The problem with these rules is they prevent players from using tools that make the game more playable, because any tool that may be in the spirit of the game could still get them banned. So the choice is between not playing the game, or playing with a constant fear that your account could be banned permanently because of how you play the game.
When is something a bot?
The point of these rules is not to prevent disabled people from playing the game. It’s to prevent botting, so that in areas of competition players are competing against other players, not automation scripts. In MMORPGs this is particularly important for economic reasons, as large botnets left unchecked will flood markets with items, crashing their prices, and generate large sums of in-game money from non-player money sources to sell to players for real currency, breaking the economy even more.
So clearly you can’t permit everything. Where do you draw the line for rules?
I think the difference is decision making. In a reductionist view of video games, a player receives a stimulus from the game, and must make a decision. This decision affects the state of the game. This prompts a new stimulus, thus completing the feedback loop.
A bot then, is a tool that removes the player from this loop. The bot receives stimuli from the game and makes meaningful decisions without a player getting involved. Banning tools by this standard allows the vast majority of accessibility tools to be used without fear.
This probably doesn’t break your game
Multiplayer games are inherently a competition of decisions. A turn-based strategy game tests long-term planning and strategy. A shooter tests reflex, coordination, tactics, and on-the-fly decisions. An MMO tests your ability to look up the optimal character build online and then do what the leveling guide/raid leader/fleet commander tells you to do (joking! but only half joking). Performing a pre-determined set of actions isn’t a decision, but choosing to take those actions is, and that’s the part the player needs to do.

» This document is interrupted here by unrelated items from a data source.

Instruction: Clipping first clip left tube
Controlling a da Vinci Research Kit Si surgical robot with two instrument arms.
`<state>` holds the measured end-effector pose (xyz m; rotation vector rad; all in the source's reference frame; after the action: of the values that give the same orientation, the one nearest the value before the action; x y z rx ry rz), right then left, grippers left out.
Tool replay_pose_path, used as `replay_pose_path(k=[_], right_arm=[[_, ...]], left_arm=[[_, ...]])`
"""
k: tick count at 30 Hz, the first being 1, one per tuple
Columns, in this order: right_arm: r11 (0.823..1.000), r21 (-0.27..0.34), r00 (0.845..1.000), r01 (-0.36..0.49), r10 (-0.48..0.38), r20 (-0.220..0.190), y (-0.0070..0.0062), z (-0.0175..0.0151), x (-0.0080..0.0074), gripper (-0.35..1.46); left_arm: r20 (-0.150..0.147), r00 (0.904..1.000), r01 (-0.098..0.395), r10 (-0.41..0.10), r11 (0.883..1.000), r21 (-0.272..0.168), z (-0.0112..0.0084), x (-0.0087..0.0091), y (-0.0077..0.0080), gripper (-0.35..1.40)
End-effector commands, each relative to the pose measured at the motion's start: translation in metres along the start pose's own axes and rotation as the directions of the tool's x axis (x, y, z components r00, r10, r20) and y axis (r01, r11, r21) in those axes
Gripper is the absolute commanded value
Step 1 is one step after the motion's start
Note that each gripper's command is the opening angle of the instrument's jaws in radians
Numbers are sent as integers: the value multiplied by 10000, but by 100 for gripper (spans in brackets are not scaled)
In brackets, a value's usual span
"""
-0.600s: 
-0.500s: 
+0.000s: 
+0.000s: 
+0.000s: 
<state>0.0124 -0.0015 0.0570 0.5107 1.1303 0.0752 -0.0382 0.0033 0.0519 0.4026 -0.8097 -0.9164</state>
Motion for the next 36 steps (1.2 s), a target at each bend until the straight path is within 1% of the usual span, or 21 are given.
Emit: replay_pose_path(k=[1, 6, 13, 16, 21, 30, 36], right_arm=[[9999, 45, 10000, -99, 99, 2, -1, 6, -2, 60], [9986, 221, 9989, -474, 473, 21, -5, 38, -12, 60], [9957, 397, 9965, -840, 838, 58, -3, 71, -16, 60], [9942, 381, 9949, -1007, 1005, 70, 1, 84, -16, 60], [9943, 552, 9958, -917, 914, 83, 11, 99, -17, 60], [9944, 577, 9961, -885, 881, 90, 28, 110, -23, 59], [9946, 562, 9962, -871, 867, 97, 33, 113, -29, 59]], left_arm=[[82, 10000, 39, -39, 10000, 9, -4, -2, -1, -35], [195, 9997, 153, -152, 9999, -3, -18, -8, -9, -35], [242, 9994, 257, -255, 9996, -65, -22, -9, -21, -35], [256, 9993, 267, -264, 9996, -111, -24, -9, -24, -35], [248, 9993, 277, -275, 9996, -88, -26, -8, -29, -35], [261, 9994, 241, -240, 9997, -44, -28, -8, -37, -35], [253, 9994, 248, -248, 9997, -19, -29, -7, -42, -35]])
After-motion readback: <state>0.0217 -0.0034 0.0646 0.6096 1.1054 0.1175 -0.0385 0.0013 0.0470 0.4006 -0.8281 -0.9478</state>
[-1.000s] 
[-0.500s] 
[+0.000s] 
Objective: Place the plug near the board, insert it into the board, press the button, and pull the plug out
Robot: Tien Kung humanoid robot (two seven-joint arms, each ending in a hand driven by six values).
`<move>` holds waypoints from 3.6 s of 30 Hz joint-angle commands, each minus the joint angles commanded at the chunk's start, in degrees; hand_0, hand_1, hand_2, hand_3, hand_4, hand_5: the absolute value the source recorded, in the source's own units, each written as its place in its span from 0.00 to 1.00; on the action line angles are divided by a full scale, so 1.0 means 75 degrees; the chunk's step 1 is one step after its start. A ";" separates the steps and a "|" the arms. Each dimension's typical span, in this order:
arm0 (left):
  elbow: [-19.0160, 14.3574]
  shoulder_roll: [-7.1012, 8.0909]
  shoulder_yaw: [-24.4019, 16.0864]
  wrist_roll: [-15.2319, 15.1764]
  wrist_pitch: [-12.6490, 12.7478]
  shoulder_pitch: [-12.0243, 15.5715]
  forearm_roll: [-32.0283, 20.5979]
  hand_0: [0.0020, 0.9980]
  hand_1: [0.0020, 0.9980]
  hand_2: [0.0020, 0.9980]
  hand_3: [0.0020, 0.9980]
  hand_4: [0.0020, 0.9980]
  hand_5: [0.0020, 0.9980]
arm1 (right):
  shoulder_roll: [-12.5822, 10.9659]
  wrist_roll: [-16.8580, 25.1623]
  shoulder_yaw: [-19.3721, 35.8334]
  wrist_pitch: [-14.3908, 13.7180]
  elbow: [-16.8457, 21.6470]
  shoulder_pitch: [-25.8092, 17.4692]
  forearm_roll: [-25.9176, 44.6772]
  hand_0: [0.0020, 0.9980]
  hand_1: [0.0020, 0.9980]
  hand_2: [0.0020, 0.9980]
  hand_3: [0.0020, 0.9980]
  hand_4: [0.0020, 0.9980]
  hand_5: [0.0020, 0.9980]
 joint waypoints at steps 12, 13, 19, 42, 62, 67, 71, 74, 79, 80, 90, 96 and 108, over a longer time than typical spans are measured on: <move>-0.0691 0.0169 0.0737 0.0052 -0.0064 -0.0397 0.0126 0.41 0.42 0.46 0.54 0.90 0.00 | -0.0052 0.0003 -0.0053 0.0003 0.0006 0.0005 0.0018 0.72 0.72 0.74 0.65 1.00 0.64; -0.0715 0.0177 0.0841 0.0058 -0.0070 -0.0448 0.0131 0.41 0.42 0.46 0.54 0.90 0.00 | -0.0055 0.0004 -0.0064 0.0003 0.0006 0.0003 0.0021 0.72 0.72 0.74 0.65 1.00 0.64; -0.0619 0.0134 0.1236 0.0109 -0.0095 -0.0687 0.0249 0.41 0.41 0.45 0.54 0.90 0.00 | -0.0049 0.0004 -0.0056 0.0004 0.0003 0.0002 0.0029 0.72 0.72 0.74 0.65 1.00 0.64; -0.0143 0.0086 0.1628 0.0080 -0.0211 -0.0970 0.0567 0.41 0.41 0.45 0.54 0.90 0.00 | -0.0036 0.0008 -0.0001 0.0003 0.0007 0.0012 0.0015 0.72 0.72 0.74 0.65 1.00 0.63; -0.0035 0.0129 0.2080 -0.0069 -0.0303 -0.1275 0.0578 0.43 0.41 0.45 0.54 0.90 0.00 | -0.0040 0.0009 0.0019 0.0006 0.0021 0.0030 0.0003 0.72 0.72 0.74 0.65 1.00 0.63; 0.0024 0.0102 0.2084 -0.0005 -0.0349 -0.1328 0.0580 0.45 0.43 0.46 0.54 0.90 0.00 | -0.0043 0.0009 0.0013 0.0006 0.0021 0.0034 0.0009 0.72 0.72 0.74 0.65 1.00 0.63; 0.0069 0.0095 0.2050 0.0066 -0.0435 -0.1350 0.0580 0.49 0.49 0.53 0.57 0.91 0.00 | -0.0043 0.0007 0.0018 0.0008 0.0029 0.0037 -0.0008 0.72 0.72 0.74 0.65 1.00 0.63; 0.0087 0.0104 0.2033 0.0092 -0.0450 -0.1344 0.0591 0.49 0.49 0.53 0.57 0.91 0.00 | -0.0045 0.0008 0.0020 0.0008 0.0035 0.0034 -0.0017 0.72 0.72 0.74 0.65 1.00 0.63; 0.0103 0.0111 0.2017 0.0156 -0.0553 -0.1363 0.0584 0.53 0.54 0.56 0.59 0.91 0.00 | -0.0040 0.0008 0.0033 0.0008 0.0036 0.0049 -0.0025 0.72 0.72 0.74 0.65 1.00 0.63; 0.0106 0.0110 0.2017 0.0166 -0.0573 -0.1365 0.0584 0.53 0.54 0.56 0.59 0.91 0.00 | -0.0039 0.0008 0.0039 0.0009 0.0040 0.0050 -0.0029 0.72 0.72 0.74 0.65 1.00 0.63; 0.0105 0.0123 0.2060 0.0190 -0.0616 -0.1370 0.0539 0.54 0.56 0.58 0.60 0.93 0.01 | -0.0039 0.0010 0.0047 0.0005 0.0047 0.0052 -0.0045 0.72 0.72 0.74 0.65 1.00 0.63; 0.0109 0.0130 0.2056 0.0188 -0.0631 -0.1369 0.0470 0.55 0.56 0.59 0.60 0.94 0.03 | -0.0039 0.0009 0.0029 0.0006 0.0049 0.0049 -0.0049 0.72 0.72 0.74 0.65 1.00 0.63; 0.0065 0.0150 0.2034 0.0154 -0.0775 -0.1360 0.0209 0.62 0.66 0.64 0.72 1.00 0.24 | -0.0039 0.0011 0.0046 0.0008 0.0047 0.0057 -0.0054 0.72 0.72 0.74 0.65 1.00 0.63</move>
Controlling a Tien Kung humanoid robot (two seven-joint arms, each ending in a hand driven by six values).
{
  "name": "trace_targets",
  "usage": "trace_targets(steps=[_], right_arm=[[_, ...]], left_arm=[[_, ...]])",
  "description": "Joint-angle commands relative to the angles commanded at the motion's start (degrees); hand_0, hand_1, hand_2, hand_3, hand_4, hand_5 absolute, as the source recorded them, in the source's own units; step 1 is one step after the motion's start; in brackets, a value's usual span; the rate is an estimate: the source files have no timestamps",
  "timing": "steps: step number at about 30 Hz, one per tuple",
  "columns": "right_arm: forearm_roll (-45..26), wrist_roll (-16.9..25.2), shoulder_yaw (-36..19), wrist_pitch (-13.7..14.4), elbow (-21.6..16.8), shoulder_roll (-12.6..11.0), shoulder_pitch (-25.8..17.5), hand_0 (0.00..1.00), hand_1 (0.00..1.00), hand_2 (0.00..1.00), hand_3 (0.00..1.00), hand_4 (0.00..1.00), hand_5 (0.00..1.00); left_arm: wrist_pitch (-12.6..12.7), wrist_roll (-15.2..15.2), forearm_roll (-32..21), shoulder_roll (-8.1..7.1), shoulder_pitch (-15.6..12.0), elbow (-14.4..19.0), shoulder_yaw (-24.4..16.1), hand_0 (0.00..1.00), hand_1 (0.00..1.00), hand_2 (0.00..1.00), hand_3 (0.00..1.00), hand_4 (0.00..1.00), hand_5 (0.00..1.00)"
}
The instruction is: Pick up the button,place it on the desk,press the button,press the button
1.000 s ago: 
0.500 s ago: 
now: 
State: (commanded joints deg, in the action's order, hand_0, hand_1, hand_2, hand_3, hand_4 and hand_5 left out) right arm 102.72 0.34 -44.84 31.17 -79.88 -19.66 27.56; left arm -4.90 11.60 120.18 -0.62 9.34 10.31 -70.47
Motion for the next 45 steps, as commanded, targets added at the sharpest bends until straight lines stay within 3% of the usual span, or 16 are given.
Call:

However, if the optimal strategy for a game is to perform a precise pre-determined set of actions, then automation just can’t apply. There’s still steps you can take towards accessibility though, to add first-party options that are even better.
Accessibility is a part of game design
The rhythm game osu! takes a reasonable compromise here. For any level, there is a pre-determined sequence of inputs that earns the best possible score. However, it has all sorts of modifiers to make the game easier. Some carry a score penalty while slowing the level down or making hit targets larger. Others automate parts of the game entirely, automatically clicking when appropriate of moving the mouse around to aim at targets. These automation modifiers invalidate the score for global leaderboards, but allow people to have fun playing levels they otherwise couldn’t.
I love this concept of first-party gameplay modifiers and I’d like to see it applied more often. Modifiers that affect what reaction speed is necessary, what types of inputs are needed, how many, all of these are fantastic for making a game playable by more people.
It’s the easy way out for a dev to throw their hands in the air and say “sorry, I guess you just can’t play this game without breaking our rules and getting banned”. Put some compassionate thought into it; you can probably allow more than you realize. And if you really can’t allow automation, remember that you have the power to design a solution yourself. It will be appreciated.